The action is slick, the humour, despite the situation at hand, is wry, apt, Baconian and symbolic of the cryptic natter that has always existed between the superheroes whenever they share screen space. The climax though slow and enveloped in an air of inevitability is built up with bated breath. And when it finally explodes for the audience, there is disbelief and an intense desire to rub the Time Stone to bring it back to the happy times of pre-Captain America Civil War era.

None of that, of course, happens as Marvel inexorably bangs down upon the Avengers fans that destiny can sometimes be bigger than the biceps and the special powers of their heroes. And this realisation is brought to the canvas by the monstrous Thanos, the super villain in the film. He is an inter-galactic creature who is melancholic about the genocides he conducts of planetary populations without as much as a niggle in the mind. He says the universe is not in a position to take the pressures of population and that he has to invade every planet in his horizon and cut its population by half.
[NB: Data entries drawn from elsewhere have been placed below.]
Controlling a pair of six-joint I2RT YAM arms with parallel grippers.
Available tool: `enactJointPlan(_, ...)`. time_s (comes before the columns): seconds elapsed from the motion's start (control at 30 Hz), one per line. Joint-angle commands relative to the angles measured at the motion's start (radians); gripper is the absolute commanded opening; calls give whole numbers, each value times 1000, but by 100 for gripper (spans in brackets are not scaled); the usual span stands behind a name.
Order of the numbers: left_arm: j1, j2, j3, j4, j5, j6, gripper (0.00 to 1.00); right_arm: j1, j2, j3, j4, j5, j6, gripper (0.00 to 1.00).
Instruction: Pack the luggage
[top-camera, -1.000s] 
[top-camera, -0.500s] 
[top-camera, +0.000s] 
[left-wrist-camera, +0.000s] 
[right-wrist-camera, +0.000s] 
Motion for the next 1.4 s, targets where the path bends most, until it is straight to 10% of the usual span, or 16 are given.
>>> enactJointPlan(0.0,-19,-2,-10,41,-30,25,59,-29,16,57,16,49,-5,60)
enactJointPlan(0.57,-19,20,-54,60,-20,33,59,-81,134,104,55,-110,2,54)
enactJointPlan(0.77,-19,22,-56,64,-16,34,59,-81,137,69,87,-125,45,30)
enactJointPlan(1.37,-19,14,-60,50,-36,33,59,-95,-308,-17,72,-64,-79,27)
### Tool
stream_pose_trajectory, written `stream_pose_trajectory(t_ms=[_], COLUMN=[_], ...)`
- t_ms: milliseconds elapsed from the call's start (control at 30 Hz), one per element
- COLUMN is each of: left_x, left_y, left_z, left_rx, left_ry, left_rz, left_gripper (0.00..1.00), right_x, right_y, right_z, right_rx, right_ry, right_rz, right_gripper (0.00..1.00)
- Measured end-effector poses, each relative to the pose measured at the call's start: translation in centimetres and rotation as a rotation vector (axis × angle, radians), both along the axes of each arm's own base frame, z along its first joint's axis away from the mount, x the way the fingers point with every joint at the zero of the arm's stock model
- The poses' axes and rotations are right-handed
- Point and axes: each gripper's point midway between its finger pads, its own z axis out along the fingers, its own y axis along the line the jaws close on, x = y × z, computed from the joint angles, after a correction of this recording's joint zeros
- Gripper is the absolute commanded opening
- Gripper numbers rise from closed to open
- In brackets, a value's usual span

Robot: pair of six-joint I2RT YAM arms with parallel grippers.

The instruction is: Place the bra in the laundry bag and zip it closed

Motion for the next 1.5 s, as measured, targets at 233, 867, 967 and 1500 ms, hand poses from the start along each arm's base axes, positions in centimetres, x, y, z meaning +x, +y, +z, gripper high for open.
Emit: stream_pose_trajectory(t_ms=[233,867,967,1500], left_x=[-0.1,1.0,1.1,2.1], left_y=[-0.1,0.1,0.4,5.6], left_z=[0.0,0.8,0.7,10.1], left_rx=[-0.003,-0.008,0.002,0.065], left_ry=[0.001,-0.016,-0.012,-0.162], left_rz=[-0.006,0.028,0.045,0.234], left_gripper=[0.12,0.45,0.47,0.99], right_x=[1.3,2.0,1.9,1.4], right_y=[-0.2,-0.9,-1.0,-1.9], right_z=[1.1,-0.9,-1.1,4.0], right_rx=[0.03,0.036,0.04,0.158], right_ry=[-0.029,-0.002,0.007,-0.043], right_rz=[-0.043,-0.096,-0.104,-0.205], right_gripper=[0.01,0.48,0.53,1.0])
Though undeterred by any emotion of love, commitment or fatherhood, he goes about his destructive job with the twitch of a finger and in the process is able to gather the ultimate power anyone can have in the entire universe — through a set of six stones that he needs to find and embed on the back of his palm.

Saying anything more would be a big spoiler and our super heroes would not want that. So, suffice it to say, this part one of the grand finale is delightful and yet traumatic, wondrous and yet shocking and doom-struck but a wait worth its watch.